Further he rejected an argument the guarantor was estopped from denying those various provisions extended to her in the absence of any evidence of relevant conduct by her or reliance by the franchisor.

The Judge concluded the exclusion clause related to misrepresentation was unenforceable having been in a standard non-negotiable agreement where the parties did not have equality of bargaining power. In the alternative the provisions were unenforceable by reason of a failure to satisfy the statutory reasonableness test.

The Judge concluded a duty of care was owed by the franchisor in the making of statements to the guarantor of a potential franchisee on two footings. First where there is an actionable misrepresentation there is a duty of care breached.
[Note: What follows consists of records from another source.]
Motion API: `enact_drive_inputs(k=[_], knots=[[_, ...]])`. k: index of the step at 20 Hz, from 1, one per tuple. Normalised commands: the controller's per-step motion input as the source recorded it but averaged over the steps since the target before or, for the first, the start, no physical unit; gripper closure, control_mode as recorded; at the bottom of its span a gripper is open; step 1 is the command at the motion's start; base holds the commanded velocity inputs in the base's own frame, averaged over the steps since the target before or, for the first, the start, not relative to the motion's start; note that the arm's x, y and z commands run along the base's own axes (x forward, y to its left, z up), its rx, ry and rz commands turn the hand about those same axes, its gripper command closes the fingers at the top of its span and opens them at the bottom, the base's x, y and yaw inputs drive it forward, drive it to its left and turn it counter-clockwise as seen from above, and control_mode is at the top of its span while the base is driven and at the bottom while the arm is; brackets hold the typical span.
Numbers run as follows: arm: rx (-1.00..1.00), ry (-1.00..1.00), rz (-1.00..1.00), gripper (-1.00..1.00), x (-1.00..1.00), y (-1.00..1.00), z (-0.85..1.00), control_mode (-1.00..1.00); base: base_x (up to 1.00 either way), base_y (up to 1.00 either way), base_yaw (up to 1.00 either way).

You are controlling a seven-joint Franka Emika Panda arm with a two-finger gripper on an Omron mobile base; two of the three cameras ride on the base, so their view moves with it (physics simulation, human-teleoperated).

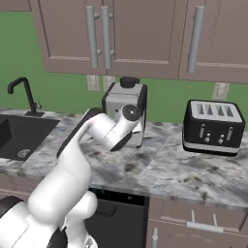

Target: Pick up the brewed coffee from the coffee machine and place it next to the breakfast plate on the dining counter.

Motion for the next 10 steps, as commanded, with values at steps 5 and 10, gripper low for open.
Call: enact_drive_inputs(k=[5, 10], knots=[[0.12, -0.03, 0.16, -1.0, 0.47, -0.02, -0.28, -1.0, 0.0, 0.0, 0.0], [0.02, -0.14, 0.12, -1.0, 0.18, 0.0, -0.32, -1.0, 0.0, 0.0, 0.0]])
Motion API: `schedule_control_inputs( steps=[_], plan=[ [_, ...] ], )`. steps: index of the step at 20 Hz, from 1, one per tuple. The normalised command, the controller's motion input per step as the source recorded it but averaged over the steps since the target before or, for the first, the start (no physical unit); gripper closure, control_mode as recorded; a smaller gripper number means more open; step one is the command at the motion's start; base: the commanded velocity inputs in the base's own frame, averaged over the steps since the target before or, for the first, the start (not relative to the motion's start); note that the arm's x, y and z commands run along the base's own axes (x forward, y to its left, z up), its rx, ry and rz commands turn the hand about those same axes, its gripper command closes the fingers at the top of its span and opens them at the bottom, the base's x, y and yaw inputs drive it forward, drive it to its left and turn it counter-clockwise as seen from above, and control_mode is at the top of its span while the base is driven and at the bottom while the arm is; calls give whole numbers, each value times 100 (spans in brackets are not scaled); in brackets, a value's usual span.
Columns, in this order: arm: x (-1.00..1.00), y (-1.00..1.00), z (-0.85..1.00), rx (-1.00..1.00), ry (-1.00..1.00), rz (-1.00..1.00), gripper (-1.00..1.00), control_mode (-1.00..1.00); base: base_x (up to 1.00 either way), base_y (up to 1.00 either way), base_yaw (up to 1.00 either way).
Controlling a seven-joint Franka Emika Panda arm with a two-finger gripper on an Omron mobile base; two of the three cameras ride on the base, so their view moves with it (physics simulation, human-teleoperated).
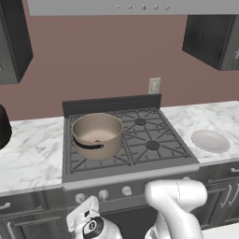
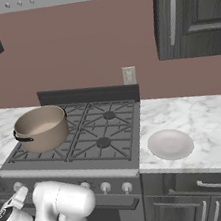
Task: Retrieve the frozen meat and place it in the pot on a burner. Then turn the burner on.
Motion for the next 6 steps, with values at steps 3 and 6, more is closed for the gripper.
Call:
schedule_control_inputs(
  steps=[3, 6],
  plan=[
    [22, 0, -29, -46, 12, 12, 100, -100, 0, 0, 0],
    [24, 0, -33, -48, 9, 13, 100, -100, 0, 0, 0]
  ],
)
Secondly, the franchisor specifically offered advice and assistance to this potential franchisee, held itself out as having specialist knowledge or skill and the guarantor was intimately involved in the negotiations so the relationship was proximate and the loss to her foreseeable. The “health warning”, whilst making it clear no guarantee as to the outcome was achievable, did not negate the fact advice and information was provided on the basis it could be relied upon. The scope of the duty of care encompassed the contribution and commitments made to enabling the franchise, not simply the entry into the guarantee.

The Judge also rejected 3 allegations of contributory negligence focused on inadequate due diligence.    

Held: (John Leighton-Williams QC sitting as a Deputy High Court Judge)

(1) The guarantor/principal had established she relied on the franchisor’s mispresentations in entering into the franchise agreement, underlease and making other investments in the franchise business.

(2) In the particular circumstance the franchisor also owed the principal/guarantor a duty of care.

(3) The franchisor could not rely on the entire agreement clause, non-reliance provision, waiver or exclusions to avoid liability to the guarantor.

Comment

This case is another demonstration that, whilst estimates and projections are not guarantees as to success, franchisees can sue on the franchisor who puts forward financial information designed to draw in potential franchisees without any proper foundation for the figures, does so at their peril.

The extensive non-negotiable standard terms designed to protect the franchisor cannot be viewed as a penetrable forcefield. Indeed when the courts conclude franchisors negligently or deliberately exaggerate for commercial advantage, there is a range of arguments open to them to ensure that protection is not available to the franchisee.